Regarding the second part of the question: say ${\bf X} = \{X_1, X_2 ... X_d\}$ is a $d-$dimensional Bernoulli random variable. The joint probability function, in general, takes $2^d$ values, though the condition $\sum p({\bf x})=1$ leaves us with $2^d-1$ degrees of freedom. To represent it in some compact and handy way, the following representation is possible (I devised it some years ago for some problem I had at hands; I guess it's well known).
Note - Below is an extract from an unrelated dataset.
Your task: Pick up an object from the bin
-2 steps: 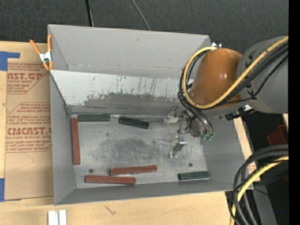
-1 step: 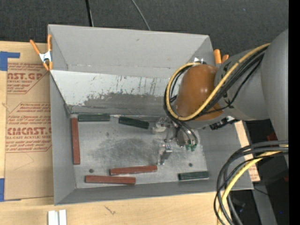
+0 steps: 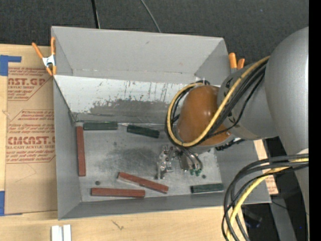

I assume that our Bernoulli takes values in $\{-1,1\}$ instead of the more usual
$\{0, 1\}$. Then, the joint probability can be written as
$$P_{\bf X}(x_1,x_2,\cdots x_d)=\frac{1}{2^3} \sum_{S_\lambda} a_{S_\lambda} \prod_{k \in S_\lambda} x_k$$
where $S_\lambda$ are all the subsets of the set $\{1, 2, \cdots ,d\}$ and $a_{S_\lambda} = E[\prod_{k \in S_\lambda} X_k]$ ($a_{\emptyset}=1$).
For example, for $d=3$:
$$P_{\bf X}(x_1,x_2,x_3)=\\
=\frac{1}{2^3}\left( a_{123} x_1 x_2 x_3 +
a_{12} x_1 x_2 + a_{23} x_2 x_3 + a_{13} x_1 x_3 +
a_{1} x_1 + a_{2} x_2 + a_{3} x_3 + 1
\right)$$
where $a_{123}=E[X_1 X_2 X_3]$ $a_{12}=E[X_1 X_2]$, $a_{2}=E[X_2]$, etc.
This representation has two advantages: first, the coefficients do not change if we add or suppress (marginalize) components: if we have the above formula and want to compute $P(x_1,x_2)$ or $P(x_1,x_2,x_3,x_4)$, we only must add or suppress terms, (and change the normalization factor). Second, independent components (recall that independent is the same as uncorrelated here) are easily spotted: for example, if $x_2$ is independent from $x_1$, then we'll have: $a_{12}=a_{1} a_2$. Further, $cov(X_1,X_2)=a_{12} - a_1 a_2$
A disadvantage of this representation is that, the condition $|a_{i...k}|\le1$ is necessary but not sufficient to guarantee that it corresponds to a valid probability function. To check that, we must recover the values of the probability function. But the relation between this ${\bf p} =(p_{\emptyset},p_1,p_2 ... p_{12} ... p_{123})$ and the coefficients ${\bf a} =(a_{\emptyset},a_1,a_2 ... a_{12} ... a_{123})$ is straightforward: ${\bf a} = {\bf M p} $ with $m_{i,j}=\pm 1$ (the sign depends on the parity of common elements in the sets corresponding to that matrix row and column), and ${\bf M^{-1}}= {\bf M}^t / 2^d$ (I leave some details out, I doubt they will be missed).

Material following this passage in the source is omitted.